PAGE 5
No Place for a Woman
by
He rocked his head, as if from some old agony of mind, against the tree-trunk.
“She was took bad suddenly one night, but it passed off. False alarm. I was going to ride somewhere, but she said to wait till daylight. Someone was sure to pass. She was a brave and sensible girl, but she had a terror of being left alone. It was no place for a woman!
“There was a black shepherd three or four miles away. I rode over while Mary was asleep, and started the black boy into town. I’d ‘a shot him afterwards if I’d ‘a caught him. The old black gin was dead the week before, or Mary would a’ bin alright. She was tied up in a bunch with strips of blanket and greenhide, and put in a hole. So there wasn’t even a gin near the place. It was no place for a woman!
“I was watchin’ the road at daylight, and I was watchin’ the road at dusk. I went down in the hollow and stooped down to get the gap agen the sky, so’s I could see if anyone was comin’ over…. I’d get on the horse and gallop along towards the town for five miles, but something would drag me back, and then I’d race for fear she’d die before I got to the hut. I expected the doctor every five minutes.

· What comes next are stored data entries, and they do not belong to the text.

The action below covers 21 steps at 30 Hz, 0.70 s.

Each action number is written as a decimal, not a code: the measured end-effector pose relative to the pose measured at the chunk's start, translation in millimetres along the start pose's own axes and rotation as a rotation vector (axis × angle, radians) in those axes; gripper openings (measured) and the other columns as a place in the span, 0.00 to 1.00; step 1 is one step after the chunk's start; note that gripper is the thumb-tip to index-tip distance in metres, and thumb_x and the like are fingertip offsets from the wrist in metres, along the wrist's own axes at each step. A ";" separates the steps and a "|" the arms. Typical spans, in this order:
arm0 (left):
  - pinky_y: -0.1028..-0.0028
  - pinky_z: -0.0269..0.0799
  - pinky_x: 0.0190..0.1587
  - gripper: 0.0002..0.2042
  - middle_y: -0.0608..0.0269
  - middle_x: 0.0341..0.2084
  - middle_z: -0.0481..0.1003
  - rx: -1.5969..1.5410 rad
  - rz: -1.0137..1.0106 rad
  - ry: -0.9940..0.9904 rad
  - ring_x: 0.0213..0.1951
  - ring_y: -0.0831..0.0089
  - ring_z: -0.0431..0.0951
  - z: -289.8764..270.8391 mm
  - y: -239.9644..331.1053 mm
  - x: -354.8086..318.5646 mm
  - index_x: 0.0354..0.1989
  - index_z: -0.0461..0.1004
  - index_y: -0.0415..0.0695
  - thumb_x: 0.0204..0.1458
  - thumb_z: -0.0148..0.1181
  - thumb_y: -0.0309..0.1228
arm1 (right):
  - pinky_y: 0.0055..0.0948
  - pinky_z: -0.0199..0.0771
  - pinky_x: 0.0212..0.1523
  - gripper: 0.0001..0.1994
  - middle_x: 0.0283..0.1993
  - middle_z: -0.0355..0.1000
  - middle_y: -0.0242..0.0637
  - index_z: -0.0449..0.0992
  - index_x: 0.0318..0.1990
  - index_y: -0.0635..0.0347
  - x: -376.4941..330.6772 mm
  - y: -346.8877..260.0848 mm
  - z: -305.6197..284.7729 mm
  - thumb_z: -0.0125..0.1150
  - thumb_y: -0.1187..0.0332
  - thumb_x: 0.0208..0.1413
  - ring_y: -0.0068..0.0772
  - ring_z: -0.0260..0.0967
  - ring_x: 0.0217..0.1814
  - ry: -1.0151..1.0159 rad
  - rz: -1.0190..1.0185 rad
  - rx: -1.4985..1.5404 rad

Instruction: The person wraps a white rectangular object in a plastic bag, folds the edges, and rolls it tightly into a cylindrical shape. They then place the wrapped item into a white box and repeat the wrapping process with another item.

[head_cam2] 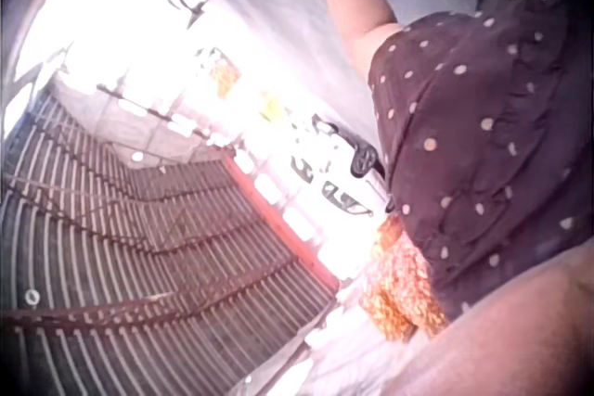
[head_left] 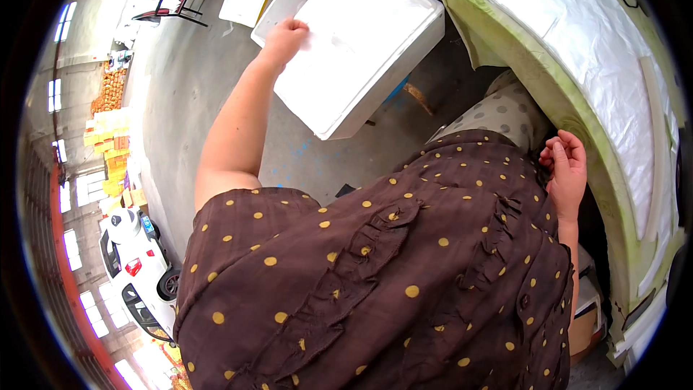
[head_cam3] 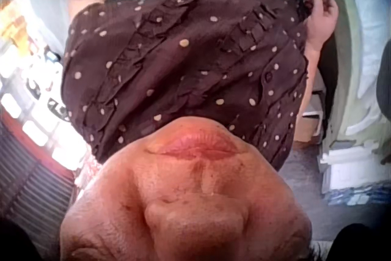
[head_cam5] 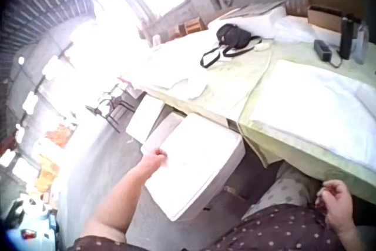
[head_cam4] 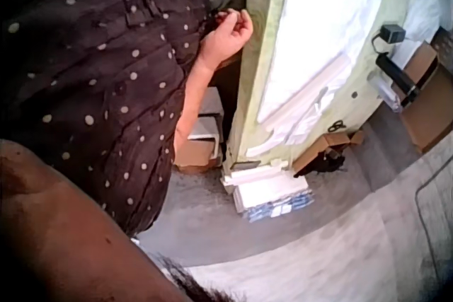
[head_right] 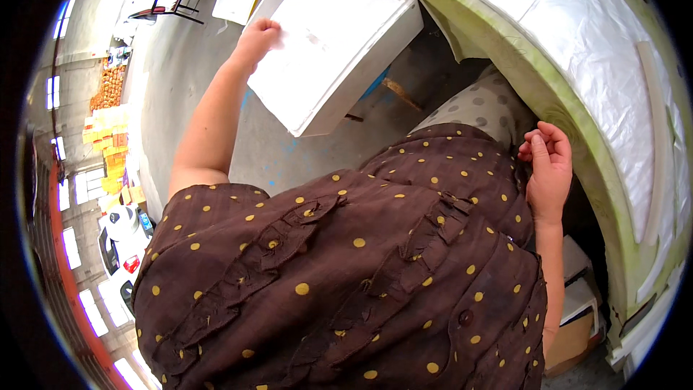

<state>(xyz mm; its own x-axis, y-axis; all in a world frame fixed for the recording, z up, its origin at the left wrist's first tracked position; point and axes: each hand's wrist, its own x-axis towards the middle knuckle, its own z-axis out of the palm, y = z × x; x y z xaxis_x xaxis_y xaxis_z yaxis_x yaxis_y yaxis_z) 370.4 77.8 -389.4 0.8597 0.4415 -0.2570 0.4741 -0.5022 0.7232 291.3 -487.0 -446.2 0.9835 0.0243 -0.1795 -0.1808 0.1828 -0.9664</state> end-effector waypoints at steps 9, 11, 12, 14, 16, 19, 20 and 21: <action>0.73 0.70 0.37 0.08 0.69 0.29 0.77 0.345 -0.189 -0.194 0.33 0.75 0.74 21.8 -56.4 -1.3 0.34 0.80 0.47 0.48 0.56 0.22 | 0.22 0.73 0.40 0.10 0.42 0.73 0.32 0.72 0.53 0.63 -0.7 1.7 -1.7 0.55 0.73 0.66 0.20 0.70 0.38 -0.060 0.046 -0.030; 0.71 0.72 0.39 0.08 0.65 0.31 0.79 0.509 -0.174 -0.218 0.34 0.72 0.76 18.5 -54.9 -5.5 0.34 0.80 0.47 0.46 0.57 0.23 | 0.22 0.73 0.40 0.10 0.42 0.73 0.32 0.72 0.53 0.63 -1.1 2.1 -2.5 0.55 0.73 0.66 0.20 0.70 0.38 -0.058 0.052 -0.040; 0.71 0.72 0.39 0.08 0.64 0.31 0.79 0.567 -0.179 -0.226 0.34 0.71 0.77 13.5 -58.6 -5.7 0.34 0.80 0.47 0.46 0.57 0.23 | 0.22 0.73 0.40 0.10 0.42 0.74 0.32 0.72 0.53 0.63 -1.2 2.2 -3.1 0.55 0.73 0.66 0.20 0.70 0.38 -0.057 0.056 -0.045; 0.70 0.73 0.40 0.09 0.62 0.31 0.80 0.695 -0.172 -0.283 0.36 0.69 0.78 8.1 -57.6 -7.3 0.35 0.80 0.47 0.46 0.57 0.24 | 0.22 0.73 0.40 0.10 0.42 0.74 0.32 0.72 0.53 0.63 -1.0 3.0 -3.7 0.55 0.73 0.66 0.20 0.70 0.38 -0.053 0.068 -0.037; 0.70 0.74 0.41 0.09 0.62 0.31 0.81 0.830 -0.155 -0.380 0.38 0.68 0.79 4.7 -56.9 -14.0 0.35 0.80 0.48 0.45 0.58 0.24 | 0.22 0.73 0.40 0.10 0.42 0.74 0.32 0.72 0.53 0.62 0.1 3.6 -3.3 0.55 0.72 0.66 0.20 0.70 0.38 -0.049 0.078 -0.020; 0.68 0.75 0.43 0.10 0.59 0.34 0.81 0.941 -0.086 -0.404 0.39 0.63 0.80 7.8 -59.8 -18.2 0.37 0.80 0.49 0.44 0.60 0.27 | 0.22 0.72 0.40 0.11 0.43 0.74 0.32 0.72 0.53 0.62 2.4 5.8 -4.0 0.55 0.72 0.67 0.20 0.70 0.39 -0.060 0.084 -0.007; 0.67 0.75 0.44 0.11 0.58 0.34 0.81 0.960 -0.016 -0.338 0.40 0.62 0.80 9.8 -59.4 -20.8 0.37 0.80 0.49 0.44 0.61 0.28 | 0.22 0.72 0.40 0.11 0.43 0.74 0.32 0.71 0.54 0.61 3.1 8.8 -7.0 0.54 0.71 0.67 0.20 0.70 0.39 -0.077 0.082 -0.018; 0.67 0.75 0.44 0.11 0.58 0.35 0.81 0.978 0.053 -0.272 0.40 0.62 0.80 12.5 -59.1 -24.4 0.38 0.80 0.49 0.43 0.62 0.29 | 0.22 0.72 0.41 0.12 0.44 0.74 0.32 0.70 0.55 0.61 3.4 10.3 -9.1 0.54 0.71 0.67 0.20 0.71 0.40 -0.094 0.079 -0.029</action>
<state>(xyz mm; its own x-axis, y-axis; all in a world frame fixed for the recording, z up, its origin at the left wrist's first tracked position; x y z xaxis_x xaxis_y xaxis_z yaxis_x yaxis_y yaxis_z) 323.8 87.5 -433.9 0.8405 0.2780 -0.4650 0.2768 -0.9582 -0.0726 292.6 -494.0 -458.4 0.9624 0.1297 -0.2386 -0.2568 0.1486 -0.9550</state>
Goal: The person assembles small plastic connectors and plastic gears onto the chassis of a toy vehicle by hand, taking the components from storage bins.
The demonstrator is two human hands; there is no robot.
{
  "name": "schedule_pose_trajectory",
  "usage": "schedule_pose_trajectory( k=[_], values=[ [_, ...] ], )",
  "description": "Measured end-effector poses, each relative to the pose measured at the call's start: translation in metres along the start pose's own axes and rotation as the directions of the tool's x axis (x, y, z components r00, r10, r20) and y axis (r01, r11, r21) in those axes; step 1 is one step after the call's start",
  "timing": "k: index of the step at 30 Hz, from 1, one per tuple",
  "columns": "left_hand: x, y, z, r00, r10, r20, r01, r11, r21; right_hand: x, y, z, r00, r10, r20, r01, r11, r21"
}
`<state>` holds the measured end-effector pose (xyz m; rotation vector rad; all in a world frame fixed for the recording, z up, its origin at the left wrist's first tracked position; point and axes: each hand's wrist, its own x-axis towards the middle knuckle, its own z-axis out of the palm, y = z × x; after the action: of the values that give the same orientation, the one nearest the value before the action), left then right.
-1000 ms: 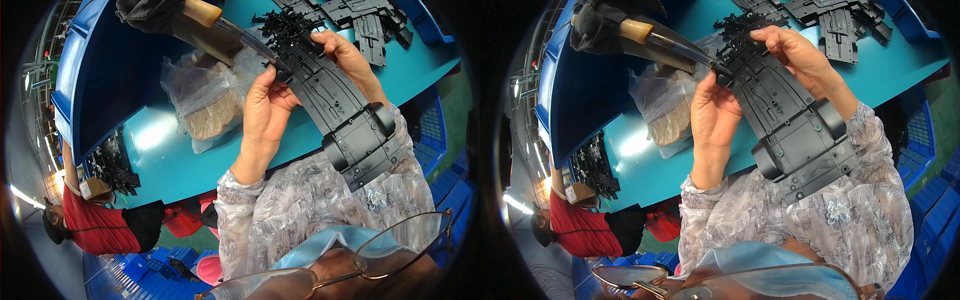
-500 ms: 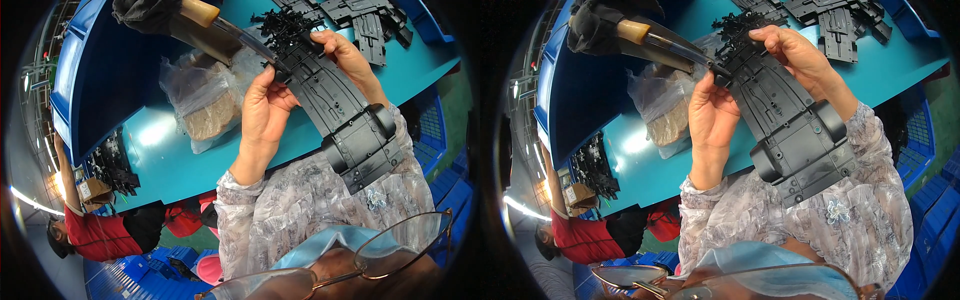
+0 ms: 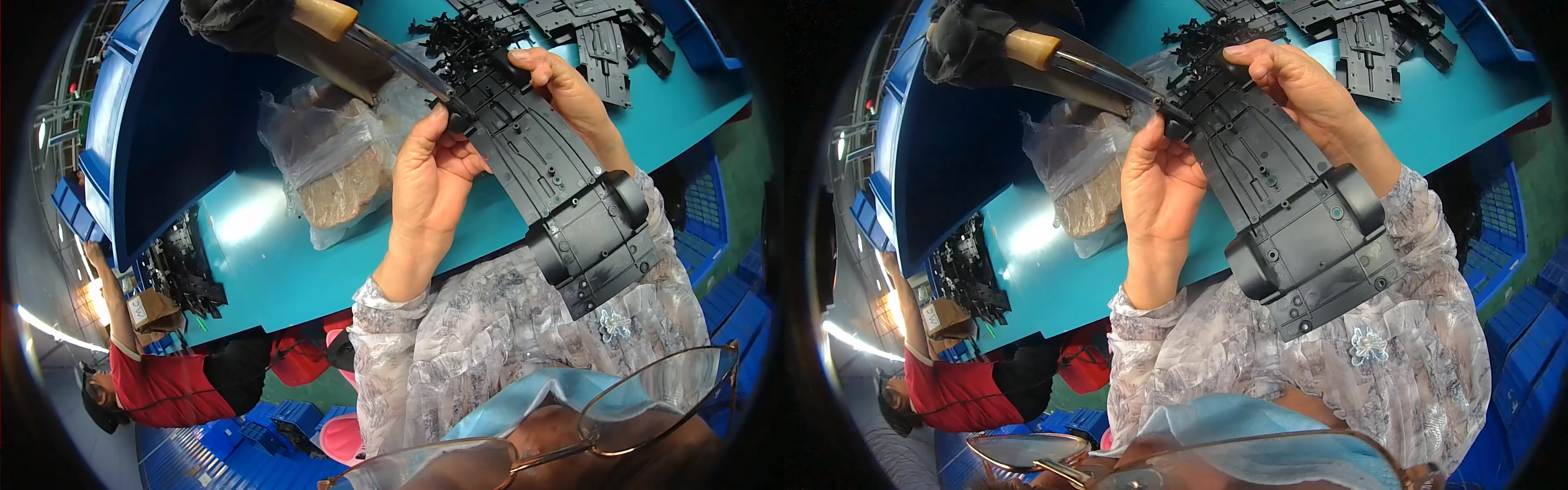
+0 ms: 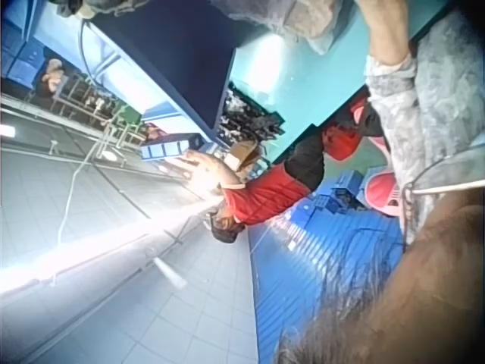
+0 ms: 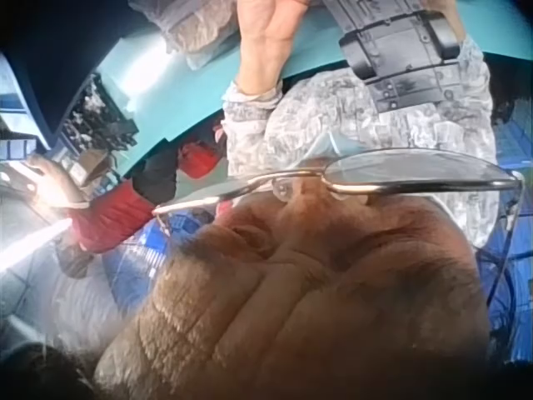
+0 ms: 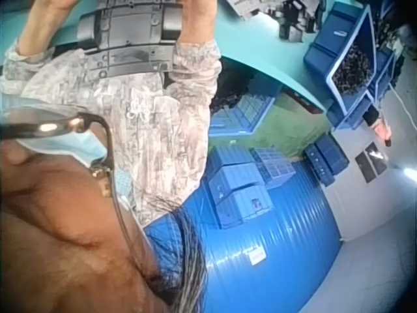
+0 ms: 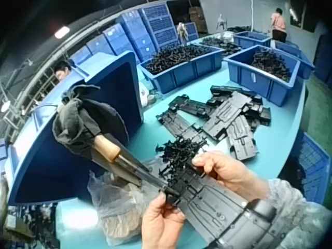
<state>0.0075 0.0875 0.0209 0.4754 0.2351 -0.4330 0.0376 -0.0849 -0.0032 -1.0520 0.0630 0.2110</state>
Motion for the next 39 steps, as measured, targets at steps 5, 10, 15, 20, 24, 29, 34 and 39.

“It come on about daylight next morning. I ran back’ards and for’ards between the hut and the road like a madman. And no one come. I was running amongst the logs and stumps, and fallin’ over them, when I saw a cloud of dust agen sunrise. It was her mother an’ sister in the spring-cart, an’ just catchin’ up to them was the doctor in his buggy with the woman I’d arranged with in town. The mother and sister was staying at the town for the night, when they heard of the black boy. It took him a day to ride there. I’d ‘a shot him if I’d ‘a caught him ever after. The doctor’d been on the drunk. If I’d had the gun and known she was gone I’d have shot him in the buggy. They said she was dead. And the child was dead, too.
“They blamed me, but I didn’t want her to come; it was no place for a woman. I never saw them again after the funeral. I didn’t want to see them any more.”
He moved his head wearily against the tree, and presently drifted on again in a softer tone–his eyes and voice were growing more absent and dreamy and far away.
“About a month after–or a year, I lost count of the time long ago–she came back to me. At first she’d come in the night, then sometimes when I was at work–and she had the baby–it was a girl–in her arms. And by-and-bye she came to stay altogether…. I didn’t blame her for going away that time–it was no place for a woman…. She was a good wife to me. She was a jolly girl when I married her. The little girl grew up like her. I was going to send her down country to be educated–it was no place for a girl.
“But a month, or a year, ago, Mary left me, and took the daughter, and never came back till last night–this morning, I think it was. I thought at first it was the girl with her hair done up, and her mother’s skirt on, to surprise her old dad. But it was Mary, my wife–as she was when I married her. She said she couldn’t stay, but she’d wait for me on the road; on–the road….”
His arms fell, and his face went white. I got the water-bag. “Another turn like that and you’ll be gone,” I thought, as he came to again. Then I suddenly thought of a shanty that had been started, when I came that way last, ten or twelve miles along the road, towards the town. There was nothing for it but to leave him and ride on for help, and a cart of some kind.